| Your assignment |
Each line from the one that contains "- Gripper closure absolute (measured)" through the last line of the listing below is to be returned exactly as it stands, and nothing else.
━━━━━━━━━━━━━━━━
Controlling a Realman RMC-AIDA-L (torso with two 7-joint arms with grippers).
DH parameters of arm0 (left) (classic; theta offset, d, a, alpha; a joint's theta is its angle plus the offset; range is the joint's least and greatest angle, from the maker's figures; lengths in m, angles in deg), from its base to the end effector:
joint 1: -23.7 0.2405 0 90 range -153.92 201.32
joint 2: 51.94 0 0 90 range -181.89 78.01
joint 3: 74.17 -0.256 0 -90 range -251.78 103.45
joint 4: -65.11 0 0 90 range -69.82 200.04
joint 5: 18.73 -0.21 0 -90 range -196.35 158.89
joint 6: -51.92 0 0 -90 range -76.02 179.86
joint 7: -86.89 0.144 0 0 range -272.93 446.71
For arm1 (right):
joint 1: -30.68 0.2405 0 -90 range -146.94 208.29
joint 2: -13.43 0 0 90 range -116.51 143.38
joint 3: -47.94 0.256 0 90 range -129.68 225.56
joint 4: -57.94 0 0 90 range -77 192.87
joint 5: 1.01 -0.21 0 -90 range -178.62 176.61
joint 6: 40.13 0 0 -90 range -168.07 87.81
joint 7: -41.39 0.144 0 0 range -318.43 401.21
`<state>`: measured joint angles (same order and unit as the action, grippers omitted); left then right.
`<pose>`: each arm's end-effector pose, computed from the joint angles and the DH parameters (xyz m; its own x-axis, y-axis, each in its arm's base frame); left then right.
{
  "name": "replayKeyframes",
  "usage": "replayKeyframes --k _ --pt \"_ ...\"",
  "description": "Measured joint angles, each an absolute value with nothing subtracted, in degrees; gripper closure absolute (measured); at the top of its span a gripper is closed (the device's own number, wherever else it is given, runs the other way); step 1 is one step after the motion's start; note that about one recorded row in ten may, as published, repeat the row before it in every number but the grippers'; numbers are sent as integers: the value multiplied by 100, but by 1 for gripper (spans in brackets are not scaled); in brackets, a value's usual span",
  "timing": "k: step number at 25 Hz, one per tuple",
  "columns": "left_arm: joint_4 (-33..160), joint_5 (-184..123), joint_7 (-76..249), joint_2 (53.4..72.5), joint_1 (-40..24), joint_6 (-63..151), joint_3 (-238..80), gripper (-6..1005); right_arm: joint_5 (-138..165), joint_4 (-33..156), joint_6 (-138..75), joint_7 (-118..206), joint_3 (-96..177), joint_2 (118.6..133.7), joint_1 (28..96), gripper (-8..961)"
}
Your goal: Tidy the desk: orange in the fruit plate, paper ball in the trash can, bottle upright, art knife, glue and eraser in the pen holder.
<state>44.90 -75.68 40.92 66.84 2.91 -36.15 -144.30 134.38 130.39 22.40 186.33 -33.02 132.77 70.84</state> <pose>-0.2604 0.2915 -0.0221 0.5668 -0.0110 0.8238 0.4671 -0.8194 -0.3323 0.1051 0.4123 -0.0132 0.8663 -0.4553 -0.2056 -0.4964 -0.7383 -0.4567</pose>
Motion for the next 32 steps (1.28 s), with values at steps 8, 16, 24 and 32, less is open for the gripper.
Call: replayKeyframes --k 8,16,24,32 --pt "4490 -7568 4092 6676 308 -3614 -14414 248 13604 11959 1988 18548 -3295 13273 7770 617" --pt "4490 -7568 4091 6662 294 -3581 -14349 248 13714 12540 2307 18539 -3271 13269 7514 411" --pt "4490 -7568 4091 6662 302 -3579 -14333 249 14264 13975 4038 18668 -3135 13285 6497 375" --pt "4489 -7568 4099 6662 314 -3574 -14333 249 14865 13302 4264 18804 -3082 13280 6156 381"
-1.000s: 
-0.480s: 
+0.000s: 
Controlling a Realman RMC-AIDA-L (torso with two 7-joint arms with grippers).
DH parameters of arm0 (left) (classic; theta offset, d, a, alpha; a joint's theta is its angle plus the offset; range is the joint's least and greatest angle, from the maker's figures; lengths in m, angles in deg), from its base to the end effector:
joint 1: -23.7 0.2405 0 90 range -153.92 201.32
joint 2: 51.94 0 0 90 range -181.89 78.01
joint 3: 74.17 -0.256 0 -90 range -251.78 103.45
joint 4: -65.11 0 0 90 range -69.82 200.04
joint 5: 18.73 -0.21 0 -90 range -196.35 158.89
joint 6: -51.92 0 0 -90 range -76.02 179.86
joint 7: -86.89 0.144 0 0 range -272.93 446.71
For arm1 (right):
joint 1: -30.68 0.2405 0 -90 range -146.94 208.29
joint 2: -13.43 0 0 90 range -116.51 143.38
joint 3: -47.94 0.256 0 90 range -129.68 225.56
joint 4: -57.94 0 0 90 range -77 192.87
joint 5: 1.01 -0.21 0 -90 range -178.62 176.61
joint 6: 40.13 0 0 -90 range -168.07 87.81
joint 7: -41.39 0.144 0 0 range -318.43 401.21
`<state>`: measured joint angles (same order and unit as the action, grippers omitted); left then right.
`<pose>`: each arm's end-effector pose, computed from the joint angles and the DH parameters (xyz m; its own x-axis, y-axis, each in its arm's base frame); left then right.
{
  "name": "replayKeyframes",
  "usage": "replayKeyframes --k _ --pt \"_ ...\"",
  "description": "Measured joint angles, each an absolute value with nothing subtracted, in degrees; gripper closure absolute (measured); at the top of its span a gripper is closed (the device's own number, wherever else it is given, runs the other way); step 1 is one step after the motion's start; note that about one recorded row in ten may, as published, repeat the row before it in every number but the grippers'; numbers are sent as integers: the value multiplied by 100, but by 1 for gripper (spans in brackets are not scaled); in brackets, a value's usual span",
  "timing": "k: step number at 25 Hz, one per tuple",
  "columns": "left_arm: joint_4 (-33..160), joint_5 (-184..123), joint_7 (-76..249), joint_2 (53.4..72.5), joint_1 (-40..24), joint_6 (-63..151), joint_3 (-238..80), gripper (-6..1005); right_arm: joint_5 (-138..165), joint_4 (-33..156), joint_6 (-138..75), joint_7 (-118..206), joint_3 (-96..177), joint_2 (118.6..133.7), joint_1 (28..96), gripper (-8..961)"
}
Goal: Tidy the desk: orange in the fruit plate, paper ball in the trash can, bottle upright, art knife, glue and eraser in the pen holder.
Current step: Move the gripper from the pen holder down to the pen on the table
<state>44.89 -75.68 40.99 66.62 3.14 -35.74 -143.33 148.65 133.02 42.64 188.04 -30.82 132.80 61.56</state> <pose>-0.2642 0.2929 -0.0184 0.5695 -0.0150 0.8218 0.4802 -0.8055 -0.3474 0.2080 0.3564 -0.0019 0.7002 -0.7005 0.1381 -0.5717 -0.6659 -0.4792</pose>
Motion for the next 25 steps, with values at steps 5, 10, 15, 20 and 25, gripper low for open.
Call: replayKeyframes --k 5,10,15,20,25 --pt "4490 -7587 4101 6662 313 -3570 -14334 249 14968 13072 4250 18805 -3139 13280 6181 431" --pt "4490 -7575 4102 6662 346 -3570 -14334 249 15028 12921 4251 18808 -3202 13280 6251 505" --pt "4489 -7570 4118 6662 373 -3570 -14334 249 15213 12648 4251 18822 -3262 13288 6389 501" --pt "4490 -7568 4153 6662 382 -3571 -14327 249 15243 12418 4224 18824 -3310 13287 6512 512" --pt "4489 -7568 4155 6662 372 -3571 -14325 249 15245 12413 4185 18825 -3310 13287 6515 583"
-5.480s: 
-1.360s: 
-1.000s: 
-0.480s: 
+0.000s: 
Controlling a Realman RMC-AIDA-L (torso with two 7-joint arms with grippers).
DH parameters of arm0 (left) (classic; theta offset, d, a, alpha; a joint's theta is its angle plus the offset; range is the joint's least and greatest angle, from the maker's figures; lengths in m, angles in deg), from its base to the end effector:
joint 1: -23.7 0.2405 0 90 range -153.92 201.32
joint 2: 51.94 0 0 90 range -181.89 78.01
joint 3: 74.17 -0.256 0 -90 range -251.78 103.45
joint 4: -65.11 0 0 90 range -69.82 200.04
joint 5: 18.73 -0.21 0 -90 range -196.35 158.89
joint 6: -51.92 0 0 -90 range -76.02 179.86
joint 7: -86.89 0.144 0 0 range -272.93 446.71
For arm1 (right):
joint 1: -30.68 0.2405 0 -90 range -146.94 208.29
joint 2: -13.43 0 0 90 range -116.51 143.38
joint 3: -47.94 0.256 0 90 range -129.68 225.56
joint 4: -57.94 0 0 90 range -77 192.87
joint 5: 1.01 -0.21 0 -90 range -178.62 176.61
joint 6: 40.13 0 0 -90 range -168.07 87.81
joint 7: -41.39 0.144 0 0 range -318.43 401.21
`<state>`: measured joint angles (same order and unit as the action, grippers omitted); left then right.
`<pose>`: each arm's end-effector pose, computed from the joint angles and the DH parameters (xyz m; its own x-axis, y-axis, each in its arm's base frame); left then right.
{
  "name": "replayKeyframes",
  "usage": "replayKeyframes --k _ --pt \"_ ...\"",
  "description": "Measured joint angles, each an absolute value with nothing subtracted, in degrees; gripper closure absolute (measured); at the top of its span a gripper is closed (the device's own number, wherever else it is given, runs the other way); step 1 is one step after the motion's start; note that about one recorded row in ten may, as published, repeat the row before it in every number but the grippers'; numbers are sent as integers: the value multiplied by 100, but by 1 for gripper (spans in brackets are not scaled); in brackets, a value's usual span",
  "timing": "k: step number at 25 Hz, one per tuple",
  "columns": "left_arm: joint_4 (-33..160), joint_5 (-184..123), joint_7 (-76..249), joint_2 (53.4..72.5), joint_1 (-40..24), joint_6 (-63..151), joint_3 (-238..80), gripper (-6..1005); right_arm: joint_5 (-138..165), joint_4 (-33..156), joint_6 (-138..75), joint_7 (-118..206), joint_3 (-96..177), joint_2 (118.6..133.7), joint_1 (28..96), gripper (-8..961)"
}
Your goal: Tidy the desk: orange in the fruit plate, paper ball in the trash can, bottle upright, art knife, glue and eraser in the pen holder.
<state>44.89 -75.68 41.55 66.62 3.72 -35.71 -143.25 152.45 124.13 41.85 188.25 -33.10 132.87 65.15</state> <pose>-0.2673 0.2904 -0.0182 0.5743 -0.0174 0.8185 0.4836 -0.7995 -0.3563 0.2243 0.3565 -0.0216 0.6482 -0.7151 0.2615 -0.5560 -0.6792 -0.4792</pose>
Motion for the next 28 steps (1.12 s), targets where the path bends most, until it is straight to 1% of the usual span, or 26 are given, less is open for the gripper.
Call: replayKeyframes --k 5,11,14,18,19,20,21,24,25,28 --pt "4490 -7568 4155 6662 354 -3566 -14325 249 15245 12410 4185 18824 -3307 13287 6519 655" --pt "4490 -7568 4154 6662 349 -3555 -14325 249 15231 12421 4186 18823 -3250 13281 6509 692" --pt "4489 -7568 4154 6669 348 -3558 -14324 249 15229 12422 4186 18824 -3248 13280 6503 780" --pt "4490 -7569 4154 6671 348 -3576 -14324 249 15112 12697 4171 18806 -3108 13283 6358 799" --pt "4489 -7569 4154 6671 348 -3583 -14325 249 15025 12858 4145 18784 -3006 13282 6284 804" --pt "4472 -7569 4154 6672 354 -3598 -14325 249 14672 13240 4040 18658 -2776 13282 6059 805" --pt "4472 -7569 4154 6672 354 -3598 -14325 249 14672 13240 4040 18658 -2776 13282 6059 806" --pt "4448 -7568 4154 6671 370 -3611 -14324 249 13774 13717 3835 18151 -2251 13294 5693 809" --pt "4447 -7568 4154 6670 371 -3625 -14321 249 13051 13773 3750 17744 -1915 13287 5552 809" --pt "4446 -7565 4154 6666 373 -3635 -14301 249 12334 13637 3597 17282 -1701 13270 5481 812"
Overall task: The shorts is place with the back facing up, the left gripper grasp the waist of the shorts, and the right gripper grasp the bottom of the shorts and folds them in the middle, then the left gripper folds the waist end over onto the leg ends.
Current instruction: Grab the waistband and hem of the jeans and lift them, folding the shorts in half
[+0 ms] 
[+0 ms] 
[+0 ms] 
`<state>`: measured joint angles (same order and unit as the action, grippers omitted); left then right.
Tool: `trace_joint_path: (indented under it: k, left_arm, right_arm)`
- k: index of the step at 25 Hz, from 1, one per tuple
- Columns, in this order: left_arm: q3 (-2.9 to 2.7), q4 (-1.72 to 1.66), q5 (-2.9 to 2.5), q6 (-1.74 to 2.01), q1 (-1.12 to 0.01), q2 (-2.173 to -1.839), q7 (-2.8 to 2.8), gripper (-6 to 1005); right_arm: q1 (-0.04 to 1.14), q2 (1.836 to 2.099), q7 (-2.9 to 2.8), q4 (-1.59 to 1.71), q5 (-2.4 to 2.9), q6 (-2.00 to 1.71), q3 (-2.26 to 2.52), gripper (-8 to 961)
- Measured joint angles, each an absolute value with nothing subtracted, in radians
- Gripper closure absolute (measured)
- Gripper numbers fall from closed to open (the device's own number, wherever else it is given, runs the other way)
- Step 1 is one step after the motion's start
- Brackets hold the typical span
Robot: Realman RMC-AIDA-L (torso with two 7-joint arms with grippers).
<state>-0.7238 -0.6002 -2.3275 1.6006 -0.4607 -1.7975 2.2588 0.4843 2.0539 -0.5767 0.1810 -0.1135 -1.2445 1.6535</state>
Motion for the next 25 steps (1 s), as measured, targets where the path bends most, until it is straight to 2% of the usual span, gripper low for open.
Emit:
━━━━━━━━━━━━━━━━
| Exercise result |
- Gripper closure absolute (measured)
- Gripper numbers fall from closed to open (the device's own number, wherever else it is given, runs the other way)
- Step 1 is one step after the motion's start
- Brackets hold the typical span
Robot: Realman RMC-AIDA-L (torso with two 7-joint arms with grippers).
<state>-0.7238 -0.6002 -2.3275 1.6006 -0.4607 -1.7975 2.2588 0.4843 2.0539 -0.5767 0.1810 -0.1135 -1.2445 1.6535</state>
Motion for the next 25 steps (1 s), as measured, targets where the path bends most, until it is straight to 2% of the usual span, gripper low for open.
Emit:

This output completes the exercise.